Show the lines below that contain the string "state".

Segment Start: Data

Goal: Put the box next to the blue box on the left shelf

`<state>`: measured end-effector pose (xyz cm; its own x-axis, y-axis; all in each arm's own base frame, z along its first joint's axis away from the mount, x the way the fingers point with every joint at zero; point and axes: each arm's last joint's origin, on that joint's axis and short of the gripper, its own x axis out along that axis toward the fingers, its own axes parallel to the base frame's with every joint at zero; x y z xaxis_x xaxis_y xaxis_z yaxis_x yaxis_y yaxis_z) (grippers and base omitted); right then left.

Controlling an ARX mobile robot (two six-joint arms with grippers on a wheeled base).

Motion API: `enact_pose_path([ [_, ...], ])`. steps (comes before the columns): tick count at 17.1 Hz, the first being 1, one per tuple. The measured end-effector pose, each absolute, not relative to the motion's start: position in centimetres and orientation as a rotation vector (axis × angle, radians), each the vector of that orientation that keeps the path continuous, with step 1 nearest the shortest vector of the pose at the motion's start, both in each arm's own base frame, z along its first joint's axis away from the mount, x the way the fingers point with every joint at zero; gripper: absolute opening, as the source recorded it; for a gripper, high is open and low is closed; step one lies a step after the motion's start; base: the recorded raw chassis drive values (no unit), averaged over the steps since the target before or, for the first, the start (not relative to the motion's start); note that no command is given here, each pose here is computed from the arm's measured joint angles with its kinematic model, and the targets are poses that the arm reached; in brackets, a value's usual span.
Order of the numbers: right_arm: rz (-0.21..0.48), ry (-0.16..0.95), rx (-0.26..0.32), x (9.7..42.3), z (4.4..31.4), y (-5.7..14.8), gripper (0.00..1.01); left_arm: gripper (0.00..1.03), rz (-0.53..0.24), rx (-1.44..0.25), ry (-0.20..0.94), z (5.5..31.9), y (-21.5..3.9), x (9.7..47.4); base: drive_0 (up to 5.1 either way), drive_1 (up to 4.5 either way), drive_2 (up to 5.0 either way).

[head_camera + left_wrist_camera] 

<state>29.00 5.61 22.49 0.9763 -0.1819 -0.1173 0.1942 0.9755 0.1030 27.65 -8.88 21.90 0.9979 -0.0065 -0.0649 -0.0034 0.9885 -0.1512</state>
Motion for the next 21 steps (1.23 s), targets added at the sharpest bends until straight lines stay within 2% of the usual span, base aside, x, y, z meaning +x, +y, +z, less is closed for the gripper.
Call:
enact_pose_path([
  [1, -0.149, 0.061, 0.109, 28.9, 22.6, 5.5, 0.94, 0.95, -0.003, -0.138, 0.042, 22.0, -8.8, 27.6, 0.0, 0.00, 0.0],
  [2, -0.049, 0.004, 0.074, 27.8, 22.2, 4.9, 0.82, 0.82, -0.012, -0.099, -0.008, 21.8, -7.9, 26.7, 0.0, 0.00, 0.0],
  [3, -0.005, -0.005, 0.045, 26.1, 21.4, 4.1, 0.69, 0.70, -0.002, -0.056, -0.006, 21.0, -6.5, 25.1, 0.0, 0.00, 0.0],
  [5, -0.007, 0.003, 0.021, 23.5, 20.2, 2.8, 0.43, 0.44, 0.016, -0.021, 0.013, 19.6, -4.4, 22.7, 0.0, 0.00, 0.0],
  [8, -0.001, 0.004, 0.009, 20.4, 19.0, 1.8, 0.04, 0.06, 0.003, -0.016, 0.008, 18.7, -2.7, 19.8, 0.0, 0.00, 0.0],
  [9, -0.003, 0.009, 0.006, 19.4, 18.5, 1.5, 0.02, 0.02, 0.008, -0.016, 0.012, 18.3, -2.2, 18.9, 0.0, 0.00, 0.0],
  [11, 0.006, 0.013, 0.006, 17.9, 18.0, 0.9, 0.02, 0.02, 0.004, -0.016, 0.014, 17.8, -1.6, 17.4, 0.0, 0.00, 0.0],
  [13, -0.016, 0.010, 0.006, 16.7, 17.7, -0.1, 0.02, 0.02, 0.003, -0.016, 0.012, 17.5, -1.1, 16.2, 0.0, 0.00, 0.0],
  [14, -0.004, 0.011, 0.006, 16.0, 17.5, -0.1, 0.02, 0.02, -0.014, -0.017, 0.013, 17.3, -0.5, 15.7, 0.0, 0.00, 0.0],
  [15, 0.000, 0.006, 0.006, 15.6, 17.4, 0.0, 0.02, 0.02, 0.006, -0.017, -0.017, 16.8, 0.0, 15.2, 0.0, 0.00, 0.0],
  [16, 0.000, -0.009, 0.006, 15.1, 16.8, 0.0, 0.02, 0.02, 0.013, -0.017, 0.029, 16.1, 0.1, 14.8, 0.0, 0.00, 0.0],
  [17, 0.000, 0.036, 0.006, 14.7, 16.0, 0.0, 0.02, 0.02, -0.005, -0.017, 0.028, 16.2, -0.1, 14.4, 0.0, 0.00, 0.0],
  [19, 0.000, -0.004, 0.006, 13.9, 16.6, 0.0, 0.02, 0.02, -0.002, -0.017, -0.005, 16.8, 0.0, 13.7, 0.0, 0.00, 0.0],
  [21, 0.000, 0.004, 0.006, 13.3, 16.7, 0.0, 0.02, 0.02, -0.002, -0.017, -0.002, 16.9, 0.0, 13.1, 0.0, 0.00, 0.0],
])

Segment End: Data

» Answer space
`<state>`: measured end-effector pose (xyz cm; its own x-axis, y-axis; all in each arm's own base frame, z along its first joint's axis away from the mount, x the way the fingers point with every joint at zero; point and axes: each arm's last joint's origin, on that joint's axis and short of the gripper, its own x axis out along that axis toward the fingers, its own axes parallel to the base frame's with every joint at zero; x y z xaxis_x xaxis_y xaxis_z yaxis_x yaxis_y yaxis_z) (grippers and base omitted); right then left.
<state>29.00 5.61 22.49 0.9763 -0.1819 -0.1173 0.1942 0.9755 0.1030 27.65 -8.88 21.90 0.9979 -0.0065 -0.0649 -0.0034 0.9885 -0.1512</state>

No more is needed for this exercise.